Extreme sadness. Loss of interest. Lack of passion. Extreme irritability. Mood swings. Sleeping the day away. Crippling lack of motivation. Weight gain. An apparent inability to make decisions. Forgetfulness.

It’s a textbook case of depression.

You might even think it’s "too perfect” to really be depression. I mean, no illness is ever 100% identical to the symptoms laid out on the backlit screen of your computer as you Google whatever is ailing you, right? Yet there it is. This is your life now.

You don’t notice it right away. Maybe you start by breaking your streak of reading a chapter from your latest book every night before bed. Or maybe you give in to a cheat day twice this week. Maybe you snap at your partner when they ask how your day was after work.

But it’s just once, right? It’s not like it’s happening all the time.

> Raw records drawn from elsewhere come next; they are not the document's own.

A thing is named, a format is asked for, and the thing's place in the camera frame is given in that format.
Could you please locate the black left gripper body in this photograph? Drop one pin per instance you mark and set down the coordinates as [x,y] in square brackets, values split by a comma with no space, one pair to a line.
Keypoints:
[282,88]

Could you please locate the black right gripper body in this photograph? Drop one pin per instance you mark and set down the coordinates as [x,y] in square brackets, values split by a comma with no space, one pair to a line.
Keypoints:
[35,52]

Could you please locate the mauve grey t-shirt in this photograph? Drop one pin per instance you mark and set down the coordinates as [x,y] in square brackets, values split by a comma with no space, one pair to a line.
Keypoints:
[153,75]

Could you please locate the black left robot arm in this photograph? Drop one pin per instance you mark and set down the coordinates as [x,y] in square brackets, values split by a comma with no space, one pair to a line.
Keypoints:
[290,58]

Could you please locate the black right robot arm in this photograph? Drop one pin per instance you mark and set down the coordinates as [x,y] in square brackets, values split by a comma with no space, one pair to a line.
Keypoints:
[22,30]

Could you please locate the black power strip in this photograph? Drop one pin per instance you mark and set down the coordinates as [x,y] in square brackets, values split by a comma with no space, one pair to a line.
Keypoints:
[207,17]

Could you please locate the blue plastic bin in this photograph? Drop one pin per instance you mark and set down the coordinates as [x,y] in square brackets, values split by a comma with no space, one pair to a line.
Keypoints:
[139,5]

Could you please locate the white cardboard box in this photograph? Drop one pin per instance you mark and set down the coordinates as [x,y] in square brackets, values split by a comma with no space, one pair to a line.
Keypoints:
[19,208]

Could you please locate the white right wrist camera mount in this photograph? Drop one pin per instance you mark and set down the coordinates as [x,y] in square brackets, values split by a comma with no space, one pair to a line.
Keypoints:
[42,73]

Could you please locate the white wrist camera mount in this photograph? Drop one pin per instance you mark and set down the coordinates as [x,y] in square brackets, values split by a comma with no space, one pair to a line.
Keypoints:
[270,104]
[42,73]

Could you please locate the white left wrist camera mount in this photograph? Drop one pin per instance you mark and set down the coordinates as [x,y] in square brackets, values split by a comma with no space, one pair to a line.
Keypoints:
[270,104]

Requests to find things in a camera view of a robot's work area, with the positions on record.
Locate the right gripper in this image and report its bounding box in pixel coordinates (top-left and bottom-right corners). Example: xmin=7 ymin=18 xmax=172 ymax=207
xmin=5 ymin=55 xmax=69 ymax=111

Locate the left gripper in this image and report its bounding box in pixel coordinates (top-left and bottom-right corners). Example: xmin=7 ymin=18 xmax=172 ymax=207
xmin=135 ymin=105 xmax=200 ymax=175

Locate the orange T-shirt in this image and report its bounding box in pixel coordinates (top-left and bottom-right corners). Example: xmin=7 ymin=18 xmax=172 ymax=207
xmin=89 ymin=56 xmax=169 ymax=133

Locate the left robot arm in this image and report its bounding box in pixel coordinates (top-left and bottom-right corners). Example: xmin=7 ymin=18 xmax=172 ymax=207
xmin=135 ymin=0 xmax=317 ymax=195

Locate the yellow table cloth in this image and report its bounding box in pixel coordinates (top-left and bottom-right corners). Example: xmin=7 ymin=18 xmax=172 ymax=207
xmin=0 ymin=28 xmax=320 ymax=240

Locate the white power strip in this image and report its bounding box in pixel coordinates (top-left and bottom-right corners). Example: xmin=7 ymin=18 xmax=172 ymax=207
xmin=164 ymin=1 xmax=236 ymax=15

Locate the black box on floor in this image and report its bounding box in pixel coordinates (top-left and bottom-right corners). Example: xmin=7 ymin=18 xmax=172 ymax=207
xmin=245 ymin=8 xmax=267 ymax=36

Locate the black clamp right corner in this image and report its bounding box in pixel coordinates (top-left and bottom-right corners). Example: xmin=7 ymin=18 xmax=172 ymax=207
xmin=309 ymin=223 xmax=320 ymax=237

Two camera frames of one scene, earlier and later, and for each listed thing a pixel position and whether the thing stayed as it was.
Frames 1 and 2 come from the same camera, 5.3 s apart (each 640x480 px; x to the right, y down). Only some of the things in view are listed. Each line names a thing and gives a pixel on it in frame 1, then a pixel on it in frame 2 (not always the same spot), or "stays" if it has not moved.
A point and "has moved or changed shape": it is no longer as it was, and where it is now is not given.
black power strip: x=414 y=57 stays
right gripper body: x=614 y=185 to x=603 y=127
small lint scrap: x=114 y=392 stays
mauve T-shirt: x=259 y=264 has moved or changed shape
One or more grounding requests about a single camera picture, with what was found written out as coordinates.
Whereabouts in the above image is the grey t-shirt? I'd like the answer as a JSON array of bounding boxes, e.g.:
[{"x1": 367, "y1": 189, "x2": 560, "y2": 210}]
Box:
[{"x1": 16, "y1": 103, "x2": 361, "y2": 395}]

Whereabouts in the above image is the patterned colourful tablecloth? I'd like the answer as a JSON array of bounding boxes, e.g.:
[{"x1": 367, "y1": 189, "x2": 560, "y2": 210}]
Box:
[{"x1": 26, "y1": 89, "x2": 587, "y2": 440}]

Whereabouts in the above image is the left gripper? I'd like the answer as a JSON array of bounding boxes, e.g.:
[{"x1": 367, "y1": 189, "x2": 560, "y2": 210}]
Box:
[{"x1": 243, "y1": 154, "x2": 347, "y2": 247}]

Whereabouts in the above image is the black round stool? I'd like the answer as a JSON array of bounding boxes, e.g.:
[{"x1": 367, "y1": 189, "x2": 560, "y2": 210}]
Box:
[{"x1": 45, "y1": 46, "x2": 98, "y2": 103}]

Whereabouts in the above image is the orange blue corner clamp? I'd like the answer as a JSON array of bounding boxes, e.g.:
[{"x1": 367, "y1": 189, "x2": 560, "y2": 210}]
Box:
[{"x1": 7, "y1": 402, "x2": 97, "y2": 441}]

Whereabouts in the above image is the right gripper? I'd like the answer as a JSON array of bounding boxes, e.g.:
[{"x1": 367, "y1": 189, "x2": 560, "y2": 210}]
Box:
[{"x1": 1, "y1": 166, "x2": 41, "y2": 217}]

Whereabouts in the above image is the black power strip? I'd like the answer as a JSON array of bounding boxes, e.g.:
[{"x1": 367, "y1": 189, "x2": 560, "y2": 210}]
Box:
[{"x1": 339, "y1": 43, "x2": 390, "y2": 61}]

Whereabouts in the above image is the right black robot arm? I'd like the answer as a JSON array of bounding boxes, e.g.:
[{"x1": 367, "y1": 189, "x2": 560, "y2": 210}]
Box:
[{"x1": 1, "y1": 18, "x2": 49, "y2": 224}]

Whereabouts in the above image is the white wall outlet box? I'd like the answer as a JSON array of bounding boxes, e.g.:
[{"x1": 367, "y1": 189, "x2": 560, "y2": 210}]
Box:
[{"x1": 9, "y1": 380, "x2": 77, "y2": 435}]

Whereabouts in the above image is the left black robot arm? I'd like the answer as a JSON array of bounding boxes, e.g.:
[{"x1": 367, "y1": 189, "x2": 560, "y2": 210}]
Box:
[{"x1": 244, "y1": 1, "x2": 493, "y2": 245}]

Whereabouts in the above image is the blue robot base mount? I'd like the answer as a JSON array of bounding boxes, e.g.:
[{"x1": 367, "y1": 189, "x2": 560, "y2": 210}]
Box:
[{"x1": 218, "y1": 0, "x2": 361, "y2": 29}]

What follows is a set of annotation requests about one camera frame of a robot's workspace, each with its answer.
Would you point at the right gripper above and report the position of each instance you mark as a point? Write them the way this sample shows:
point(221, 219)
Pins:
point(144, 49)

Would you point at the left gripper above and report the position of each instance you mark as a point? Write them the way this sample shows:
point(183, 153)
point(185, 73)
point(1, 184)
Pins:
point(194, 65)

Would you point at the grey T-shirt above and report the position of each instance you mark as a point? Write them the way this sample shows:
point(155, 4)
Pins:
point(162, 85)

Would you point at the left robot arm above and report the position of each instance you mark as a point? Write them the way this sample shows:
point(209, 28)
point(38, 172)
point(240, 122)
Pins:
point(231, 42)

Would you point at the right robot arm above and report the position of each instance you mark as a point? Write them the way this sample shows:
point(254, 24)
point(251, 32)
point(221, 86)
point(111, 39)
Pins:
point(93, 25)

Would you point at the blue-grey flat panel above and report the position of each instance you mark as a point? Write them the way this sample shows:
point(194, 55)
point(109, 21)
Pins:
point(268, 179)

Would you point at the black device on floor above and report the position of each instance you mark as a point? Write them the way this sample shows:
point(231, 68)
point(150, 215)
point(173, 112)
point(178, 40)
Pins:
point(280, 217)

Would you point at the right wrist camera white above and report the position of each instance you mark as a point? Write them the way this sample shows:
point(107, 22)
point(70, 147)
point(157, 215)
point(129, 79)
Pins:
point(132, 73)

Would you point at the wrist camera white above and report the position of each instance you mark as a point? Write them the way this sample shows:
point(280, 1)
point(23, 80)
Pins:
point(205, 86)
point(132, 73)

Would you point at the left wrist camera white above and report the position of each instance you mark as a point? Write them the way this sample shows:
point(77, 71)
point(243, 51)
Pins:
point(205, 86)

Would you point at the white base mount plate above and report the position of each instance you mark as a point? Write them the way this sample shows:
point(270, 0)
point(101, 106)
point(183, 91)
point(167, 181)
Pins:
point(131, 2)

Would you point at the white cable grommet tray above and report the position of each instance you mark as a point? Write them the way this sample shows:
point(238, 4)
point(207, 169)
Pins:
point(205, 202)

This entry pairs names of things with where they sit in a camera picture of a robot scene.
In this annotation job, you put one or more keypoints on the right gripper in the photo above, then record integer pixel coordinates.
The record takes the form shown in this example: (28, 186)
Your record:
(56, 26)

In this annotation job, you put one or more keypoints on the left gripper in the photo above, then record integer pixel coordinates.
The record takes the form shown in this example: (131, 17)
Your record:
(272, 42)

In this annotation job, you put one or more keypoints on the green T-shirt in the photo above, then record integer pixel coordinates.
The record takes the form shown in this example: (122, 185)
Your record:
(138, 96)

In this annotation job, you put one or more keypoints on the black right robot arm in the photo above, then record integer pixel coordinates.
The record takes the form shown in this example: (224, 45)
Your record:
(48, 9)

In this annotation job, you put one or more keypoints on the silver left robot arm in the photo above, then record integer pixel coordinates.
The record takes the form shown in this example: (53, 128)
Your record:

Until it starts to happen twice, three times a week. Maybe now it’s been three months since you’ve picked up a book. Maybe it’s been six months since you last worked out and you notice your pants are fitting a little more snug than they used to. Maybe you realize you’ve watched tv for six straight hours four nights in a row. Maybe you haven’t washed your sheets for four months.

Maybe you haven’t washed your hair in over a week. And you can’t even dig deep enough to find the energy to get into the shower.

You know you need to. You even want to. You know you’ll feel better once you’re clean — and lord knows you want to feel better. You want this incessant black cloud over your head to go away.

For those precious five minutes at least.

But getting up just seems so hard. The bathroom seems so far away. Standing in the shower and doing something for twenty minutes somehow makes hard labor look like a walk in the park. You catch the problematic comparison in that thought though. You feel like crap about it too. And of course you feel like you can’t tell anyone, because then you’d just be making something out of nothing.

I mean…

It’s just a shower.

It’s just taking the dog around the block.

It’s just dumping a can of cat food into a bowl.

It’s just changing your clothes.

It’s just wiping down the kitchen counters.

It’s just watering a couple plants.

It’s just moving clothes from the floor to the machine.

It’s just picking up a book.

It’s just calling your mom.

It’s just having lunch with your best friend.

It’s just deciding where you want to order dinner from tonight.

It’s just getting out of bed.

It’s just remembering your anniversary.

It’s just….

Living.

Except now everything you used to love doing feels like a chore. And these new chores of yours have to be done with a two hundred pound weight on each limb.

It’s just a never ending list that already looked overwhelming with just one item on it.

It’s learning how to fake a smile. It’s learning how to make “I’m fine” believable. It’s hating your body but not caring enough to do anything about it. It’s knowing that you need to do something, but not being able to make yourself do it. It’s living a constant paradox. It’s exhausting. It’s draining. It doesn’t just take you away from what you used to love, it makes you hate the same things that used to give you life.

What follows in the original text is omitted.